Los dioses del java y del xhtml estaban con él. La chica le hizo un gesto significativo al salir del restaurante para que la siguiera, ya que ella se había traído el coche. Al llegar al parking su orgullo masculino sufrió un fuerte golpe bajo cuando vio que su potencial compañera de juegos se subía a un Porsche Cayenne tan negro y reluciente como nuevo. Ella, con gran sentido del tacto y la diplomacía, le comentó que era parte del botín que había arrancado de las garras de su muy bien situado ex, la Gran Esperanza Blanca de la Consultoría y el Outsourcing. Y para remachar su triunfo en este primer round puso en el equipo hifi, a gran volumen, un grandes éxitos de Britney Spears. Ya que él no tenía ni idea de mantras tibetanos, recurrió al único método que un varón sensato tiene en situaciones similares para no perder el norte: concentrarse en su (generoso) escote.
Varias horas después, ella se sacudía ritmicamente como una diosa del tecno y él la admiraba en la distancia. Era incansable. Había sudado y bebido varios hectólitros de líquido, y allí estaba, como si estuviera empezando los estiramientos de calentamiento en su gimnasio. Él, por contra, se había limitado a beber con moderación un whisky infame muy diluido en agua y calcular cuántas cópulas completarían los presentes en el local al finalizar la noche.
Repentinamente, con esa mezcla de sorpresa y exactitud tan propia de los depredadores, ella se le acercó y le metió la lengua en la boca con potencia y precisión. Sí, parecía una señal. Incluso para él, tan dado a comprobar una y otra vez la excelencia del código escrito antes de darlo por bueno.

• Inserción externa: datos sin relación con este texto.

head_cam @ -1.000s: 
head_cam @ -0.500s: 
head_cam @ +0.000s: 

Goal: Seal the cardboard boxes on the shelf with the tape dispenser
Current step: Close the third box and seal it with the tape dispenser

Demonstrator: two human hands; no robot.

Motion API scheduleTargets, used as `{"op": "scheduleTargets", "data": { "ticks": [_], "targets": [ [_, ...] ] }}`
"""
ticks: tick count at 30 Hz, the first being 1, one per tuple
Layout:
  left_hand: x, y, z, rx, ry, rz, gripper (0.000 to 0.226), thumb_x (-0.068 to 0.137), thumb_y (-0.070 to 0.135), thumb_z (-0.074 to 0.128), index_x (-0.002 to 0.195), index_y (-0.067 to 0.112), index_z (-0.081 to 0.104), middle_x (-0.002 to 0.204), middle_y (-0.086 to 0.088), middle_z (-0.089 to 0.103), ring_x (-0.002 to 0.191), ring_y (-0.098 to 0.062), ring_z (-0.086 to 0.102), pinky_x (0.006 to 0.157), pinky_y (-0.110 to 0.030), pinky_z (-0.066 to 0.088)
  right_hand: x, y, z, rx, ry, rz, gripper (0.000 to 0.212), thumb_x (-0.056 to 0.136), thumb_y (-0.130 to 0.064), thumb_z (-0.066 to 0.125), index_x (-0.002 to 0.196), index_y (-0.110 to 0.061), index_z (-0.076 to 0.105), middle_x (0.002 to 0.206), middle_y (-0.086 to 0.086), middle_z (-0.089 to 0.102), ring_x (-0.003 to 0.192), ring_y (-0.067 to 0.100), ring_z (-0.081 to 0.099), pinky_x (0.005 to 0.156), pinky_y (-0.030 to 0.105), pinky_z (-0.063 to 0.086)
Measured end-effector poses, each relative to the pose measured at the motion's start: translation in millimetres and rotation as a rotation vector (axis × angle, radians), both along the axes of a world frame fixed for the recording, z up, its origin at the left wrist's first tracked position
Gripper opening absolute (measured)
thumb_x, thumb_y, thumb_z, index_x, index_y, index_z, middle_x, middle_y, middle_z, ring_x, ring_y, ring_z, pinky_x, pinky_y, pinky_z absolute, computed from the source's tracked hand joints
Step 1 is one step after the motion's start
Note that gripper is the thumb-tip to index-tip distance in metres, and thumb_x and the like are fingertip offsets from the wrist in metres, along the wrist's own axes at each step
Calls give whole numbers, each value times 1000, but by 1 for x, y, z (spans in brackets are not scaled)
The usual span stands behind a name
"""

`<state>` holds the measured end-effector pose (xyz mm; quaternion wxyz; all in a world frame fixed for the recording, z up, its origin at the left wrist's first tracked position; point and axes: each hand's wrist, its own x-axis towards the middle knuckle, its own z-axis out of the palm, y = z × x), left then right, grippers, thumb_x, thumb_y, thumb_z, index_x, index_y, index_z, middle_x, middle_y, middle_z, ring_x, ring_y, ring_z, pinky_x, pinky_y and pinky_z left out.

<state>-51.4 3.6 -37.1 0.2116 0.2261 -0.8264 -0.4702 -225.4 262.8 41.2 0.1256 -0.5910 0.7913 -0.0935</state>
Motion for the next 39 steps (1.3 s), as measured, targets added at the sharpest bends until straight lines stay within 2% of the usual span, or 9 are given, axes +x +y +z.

Tras unos cuantos frotamientos vigorosos más, se subieron al coche y se refugiaron en una zona oscura del aparcamiento de una nave de corrugados. El equipo de sonido vomitaba el último disco en inglés de Shakira. Mientras que ella comenzaba a desnudarle, pensó que, generalmente, los estándares y el rigor son un estorbo insoportable. Mientra le acariciaba los pechos no pudo menos que reconocer que, después de todo, siempre hay un momento en el que hasta Shakira suena bien.